TASK DIRECTIONS
Taking the line with "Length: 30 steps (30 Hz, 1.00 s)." as the first and the line with "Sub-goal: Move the" as the last, set down exactly every line in that range from the entries below, and no more.

§ §

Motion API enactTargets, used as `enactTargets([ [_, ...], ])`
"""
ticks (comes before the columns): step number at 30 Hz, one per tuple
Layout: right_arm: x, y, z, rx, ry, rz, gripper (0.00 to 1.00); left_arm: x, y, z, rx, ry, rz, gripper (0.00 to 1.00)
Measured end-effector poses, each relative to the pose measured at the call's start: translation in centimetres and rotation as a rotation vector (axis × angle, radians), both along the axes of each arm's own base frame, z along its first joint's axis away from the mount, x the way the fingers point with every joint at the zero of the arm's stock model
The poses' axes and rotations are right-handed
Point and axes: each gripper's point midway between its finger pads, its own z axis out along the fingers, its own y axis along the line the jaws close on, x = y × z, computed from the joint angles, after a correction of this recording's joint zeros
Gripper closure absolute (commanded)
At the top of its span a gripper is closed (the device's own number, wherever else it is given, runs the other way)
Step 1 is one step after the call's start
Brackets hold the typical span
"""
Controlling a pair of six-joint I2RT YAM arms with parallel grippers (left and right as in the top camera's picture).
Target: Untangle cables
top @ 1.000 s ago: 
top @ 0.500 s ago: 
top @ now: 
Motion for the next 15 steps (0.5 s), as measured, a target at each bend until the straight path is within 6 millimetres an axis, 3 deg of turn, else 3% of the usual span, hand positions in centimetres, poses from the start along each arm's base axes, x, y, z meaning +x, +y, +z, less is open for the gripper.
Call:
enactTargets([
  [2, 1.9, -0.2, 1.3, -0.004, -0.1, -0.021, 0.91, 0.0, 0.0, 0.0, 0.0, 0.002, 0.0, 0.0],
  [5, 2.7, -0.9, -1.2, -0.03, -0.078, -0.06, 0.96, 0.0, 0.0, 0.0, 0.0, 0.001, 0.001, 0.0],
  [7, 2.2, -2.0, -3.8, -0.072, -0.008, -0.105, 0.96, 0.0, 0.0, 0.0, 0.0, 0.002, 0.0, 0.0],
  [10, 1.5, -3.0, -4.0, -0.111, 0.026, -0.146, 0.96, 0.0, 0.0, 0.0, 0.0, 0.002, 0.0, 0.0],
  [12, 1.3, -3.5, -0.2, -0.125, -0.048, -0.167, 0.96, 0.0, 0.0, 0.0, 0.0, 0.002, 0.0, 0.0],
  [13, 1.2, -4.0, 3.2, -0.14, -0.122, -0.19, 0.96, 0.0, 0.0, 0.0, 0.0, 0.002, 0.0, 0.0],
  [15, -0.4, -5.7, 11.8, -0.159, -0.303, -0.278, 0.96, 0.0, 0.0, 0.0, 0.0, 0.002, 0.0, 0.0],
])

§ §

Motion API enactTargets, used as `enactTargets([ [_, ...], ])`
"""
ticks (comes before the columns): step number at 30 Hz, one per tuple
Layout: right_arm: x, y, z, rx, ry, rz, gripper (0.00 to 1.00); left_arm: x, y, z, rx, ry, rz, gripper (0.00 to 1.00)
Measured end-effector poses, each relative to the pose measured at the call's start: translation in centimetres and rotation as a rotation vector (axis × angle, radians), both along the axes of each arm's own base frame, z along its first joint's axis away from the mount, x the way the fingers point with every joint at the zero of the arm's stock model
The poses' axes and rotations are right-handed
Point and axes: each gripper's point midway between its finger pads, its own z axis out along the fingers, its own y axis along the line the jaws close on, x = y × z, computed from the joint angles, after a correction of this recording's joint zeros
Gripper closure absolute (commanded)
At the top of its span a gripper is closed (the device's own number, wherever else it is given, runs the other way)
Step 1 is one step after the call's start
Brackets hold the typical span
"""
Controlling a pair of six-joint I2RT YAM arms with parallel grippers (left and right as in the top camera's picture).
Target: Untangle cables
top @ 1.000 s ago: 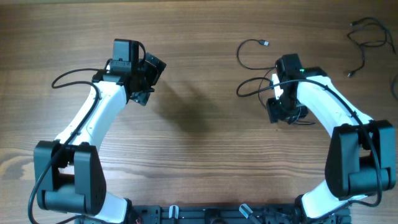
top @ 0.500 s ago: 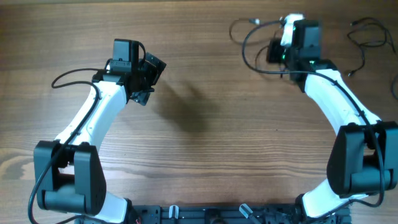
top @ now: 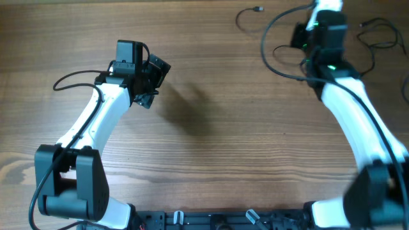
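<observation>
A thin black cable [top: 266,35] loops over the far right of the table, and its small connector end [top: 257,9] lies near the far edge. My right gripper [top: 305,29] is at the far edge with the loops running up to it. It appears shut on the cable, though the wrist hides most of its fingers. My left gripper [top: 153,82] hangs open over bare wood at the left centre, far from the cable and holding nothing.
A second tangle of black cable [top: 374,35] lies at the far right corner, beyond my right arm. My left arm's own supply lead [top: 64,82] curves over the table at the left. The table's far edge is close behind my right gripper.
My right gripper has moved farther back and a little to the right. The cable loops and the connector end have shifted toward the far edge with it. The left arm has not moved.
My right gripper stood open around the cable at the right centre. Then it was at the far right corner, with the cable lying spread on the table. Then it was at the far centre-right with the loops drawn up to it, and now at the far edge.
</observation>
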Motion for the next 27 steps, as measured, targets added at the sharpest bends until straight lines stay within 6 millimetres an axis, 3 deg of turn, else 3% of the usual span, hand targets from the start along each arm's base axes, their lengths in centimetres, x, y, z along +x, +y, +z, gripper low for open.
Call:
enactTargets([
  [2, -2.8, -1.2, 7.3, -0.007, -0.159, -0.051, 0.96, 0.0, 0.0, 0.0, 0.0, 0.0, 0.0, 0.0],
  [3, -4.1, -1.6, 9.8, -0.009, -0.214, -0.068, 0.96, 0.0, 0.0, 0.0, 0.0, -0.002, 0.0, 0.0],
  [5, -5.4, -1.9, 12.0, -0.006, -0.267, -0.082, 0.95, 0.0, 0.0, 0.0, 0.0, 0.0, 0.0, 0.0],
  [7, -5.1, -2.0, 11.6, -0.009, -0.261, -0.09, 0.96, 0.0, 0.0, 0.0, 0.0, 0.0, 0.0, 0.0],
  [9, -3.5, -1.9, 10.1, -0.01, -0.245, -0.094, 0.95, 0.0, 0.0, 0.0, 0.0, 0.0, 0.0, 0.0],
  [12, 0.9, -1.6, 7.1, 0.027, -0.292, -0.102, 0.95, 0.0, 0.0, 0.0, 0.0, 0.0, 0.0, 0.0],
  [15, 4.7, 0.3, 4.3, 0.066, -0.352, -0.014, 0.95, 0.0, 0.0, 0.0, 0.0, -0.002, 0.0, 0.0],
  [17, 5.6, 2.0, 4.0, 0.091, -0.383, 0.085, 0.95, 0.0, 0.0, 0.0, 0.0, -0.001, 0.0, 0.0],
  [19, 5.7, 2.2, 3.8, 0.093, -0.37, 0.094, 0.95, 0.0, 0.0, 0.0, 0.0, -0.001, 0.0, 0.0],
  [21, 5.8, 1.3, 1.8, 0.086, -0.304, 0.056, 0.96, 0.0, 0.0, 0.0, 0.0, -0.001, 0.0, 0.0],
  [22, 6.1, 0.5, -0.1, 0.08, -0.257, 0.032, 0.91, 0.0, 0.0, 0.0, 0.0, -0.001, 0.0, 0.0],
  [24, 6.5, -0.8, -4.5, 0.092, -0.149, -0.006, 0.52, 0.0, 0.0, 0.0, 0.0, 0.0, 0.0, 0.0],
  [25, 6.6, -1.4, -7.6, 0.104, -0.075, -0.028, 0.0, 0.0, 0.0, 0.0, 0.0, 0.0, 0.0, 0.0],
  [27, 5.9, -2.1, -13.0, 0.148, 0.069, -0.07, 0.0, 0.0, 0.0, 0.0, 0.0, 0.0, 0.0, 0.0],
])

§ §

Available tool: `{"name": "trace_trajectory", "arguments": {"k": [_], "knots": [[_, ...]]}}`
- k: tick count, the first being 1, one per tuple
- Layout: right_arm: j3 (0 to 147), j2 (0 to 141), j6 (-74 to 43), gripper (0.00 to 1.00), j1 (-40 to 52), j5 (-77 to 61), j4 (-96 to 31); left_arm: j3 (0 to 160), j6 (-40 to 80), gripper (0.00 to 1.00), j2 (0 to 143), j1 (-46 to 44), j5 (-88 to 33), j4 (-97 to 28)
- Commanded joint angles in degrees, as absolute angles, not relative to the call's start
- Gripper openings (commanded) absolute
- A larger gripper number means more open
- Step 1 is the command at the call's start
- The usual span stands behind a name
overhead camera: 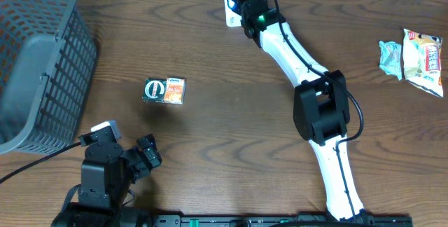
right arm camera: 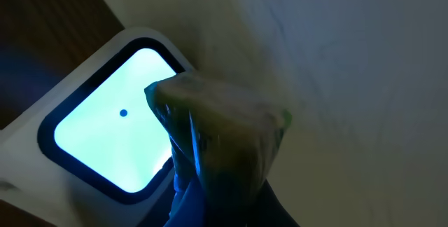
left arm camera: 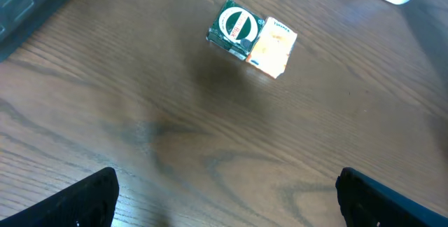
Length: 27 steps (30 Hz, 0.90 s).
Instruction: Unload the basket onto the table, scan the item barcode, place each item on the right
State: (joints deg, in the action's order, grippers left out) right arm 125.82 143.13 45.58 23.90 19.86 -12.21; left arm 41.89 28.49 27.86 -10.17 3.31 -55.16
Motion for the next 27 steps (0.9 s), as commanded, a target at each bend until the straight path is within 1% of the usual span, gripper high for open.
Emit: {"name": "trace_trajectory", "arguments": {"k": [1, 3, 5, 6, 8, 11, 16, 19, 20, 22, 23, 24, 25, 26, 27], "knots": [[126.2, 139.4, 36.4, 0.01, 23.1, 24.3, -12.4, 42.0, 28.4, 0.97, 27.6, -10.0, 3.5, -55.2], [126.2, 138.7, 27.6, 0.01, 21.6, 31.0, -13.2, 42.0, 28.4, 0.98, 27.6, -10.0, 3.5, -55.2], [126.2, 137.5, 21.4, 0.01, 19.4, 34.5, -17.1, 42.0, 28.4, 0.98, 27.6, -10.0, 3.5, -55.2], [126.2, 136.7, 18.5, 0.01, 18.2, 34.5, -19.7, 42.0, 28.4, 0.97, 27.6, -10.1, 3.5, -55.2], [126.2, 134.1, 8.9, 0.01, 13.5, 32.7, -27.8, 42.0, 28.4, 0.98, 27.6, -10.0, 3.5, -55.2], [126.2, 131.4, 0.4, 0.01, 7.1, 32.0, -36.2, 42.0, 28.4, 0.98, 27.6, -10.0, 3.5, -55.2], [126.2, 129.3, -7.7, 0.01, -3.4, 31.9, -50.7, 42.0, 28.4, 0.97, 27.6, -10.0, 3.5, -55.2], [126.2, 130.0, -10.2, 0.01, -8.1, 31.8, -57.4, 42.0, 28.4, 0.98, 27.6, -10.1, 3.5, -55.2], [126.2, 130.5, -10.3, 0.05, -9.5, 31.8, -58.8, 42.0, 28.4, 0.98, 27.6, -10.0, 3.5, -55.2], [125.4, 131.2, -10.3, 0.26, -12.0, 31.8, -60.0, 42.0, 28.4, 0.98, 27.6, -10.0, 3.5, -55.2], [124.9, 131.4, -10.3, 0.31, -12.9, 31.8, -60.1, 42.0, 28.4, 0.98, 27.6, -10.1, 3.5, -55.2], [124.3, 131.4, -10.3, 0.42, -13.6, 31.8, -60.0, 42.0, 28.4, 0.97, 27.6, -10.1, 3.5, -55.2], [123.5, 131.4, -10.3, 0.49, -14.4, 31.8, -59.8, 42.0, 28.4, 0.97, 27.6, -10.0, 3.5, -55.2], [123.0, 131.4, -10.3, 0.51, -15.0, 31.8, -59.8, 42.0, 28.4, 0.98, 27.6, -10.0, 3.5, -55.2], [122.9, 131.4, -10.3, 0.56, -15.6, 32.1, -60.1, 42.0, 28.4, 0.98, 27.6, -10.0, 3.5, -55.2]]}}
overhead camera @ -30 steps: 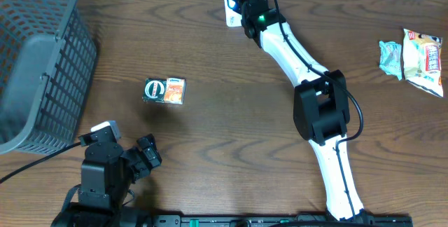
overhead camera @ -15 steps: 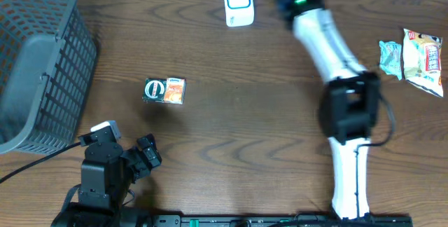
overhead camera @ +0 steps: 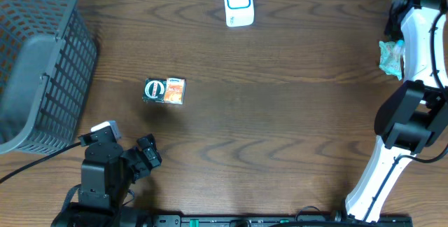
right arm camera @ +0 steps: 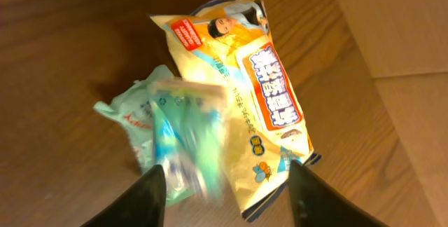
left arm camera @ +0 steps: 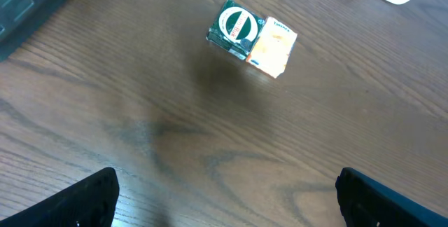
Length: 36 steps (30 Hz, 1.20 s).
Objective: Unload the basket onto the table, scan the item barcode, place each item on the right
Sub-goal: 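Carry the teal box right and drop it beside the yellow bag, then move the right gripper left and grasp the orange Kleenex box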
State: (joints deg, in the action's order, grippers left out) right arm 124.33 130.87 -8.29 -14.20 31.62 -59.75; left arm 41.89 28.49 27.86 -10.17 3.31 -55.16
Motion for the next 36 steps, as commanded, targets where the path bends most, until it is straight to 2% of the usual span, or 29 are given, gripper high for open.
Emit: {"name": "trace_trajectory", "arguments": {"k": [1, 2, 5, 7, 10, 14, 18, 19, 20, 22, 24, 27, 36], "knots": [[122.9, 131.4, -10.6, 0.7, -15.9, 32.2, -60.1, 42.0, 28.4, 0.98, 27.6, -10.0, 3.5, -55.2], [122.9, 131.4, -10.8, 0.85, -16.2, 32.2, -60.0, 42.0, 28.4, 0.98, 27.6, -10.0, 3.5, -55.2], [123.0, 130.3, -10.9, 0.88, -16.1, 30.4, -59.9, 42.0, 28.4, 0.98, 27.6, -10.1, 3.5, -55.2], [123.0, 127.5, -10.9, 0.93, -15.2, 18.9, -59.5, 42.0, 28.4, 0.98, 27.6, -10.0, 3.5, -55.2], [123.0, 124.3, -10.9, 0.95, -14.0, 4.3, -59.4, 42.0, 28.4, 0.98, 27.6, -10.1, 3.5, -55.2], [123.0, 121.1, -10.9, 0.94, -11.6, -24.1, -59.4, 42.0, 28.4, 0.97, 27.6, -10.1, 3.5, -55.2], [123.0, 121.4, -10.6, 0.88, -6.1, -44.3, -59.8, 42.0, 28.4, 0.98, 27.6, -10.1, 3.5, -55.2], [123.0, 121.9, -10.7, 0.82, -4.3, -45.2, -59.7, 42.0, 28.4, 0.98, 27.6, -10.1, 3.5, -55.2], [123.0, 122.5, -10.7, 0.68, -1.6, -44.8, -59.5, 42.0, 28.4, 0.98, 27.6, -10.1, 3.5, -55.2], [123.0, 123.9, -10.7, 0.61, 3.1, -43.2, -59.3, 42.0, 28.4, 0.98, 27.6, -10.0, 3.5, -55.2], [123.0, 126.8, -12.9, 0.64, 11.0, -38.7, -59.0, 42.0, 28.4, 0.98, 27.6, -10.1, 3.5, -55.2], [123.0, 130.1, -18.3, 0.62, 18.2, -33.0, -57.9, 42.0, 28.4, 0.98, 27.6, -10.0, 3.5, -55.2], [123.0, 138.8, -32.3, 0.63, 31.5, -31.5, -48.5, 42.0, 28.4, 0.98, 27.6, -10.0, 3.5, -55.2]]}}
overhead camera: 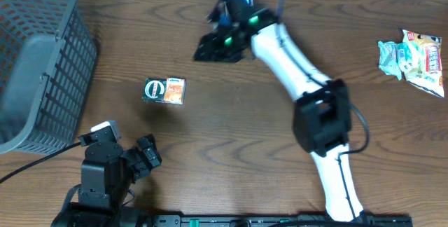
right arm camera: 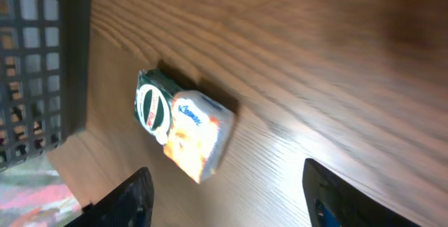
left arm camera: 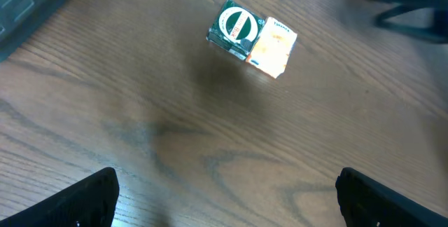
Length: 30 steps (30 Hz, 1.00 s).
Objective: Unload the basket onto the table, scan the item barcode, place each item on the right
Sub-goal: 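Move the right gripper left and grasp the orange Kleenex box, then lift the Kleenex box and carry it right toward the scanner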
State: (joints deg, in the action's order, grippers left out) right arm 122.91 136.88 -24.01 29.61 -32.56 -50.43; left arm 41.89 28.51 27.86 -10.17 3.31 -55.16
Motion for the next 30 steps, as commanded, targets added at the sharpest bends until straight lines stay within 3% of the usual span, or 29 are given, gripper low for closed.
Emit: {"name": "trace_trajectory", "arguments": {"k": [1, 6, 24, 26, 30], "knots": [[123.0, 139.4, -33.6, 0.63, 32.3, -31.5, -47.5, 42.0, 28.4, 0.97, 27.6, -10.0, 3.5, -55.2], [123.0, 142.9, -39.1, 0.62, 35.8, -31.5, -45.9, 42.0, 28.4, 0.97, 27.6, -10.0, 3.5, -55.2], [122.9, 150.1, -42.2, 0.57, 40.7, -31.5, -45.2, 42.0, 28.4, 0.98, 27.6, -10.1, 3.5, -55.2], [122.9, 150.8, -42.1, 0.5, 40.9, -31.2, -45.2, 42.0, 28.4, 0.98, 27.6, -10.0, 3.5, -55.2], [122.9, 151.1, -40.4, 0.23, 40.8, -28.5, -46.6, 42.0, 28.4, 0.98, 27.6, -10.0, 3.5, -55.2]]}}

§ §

ANSWER BOX
Length: 30 steps (30 Hz, 1.00 s).
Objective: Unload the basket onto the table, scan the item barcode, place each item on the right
Sub-goal: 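Move the right gripper left and grasp the orange Kleenex box, then lift the Kleenex box and carry it right toward the scanner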

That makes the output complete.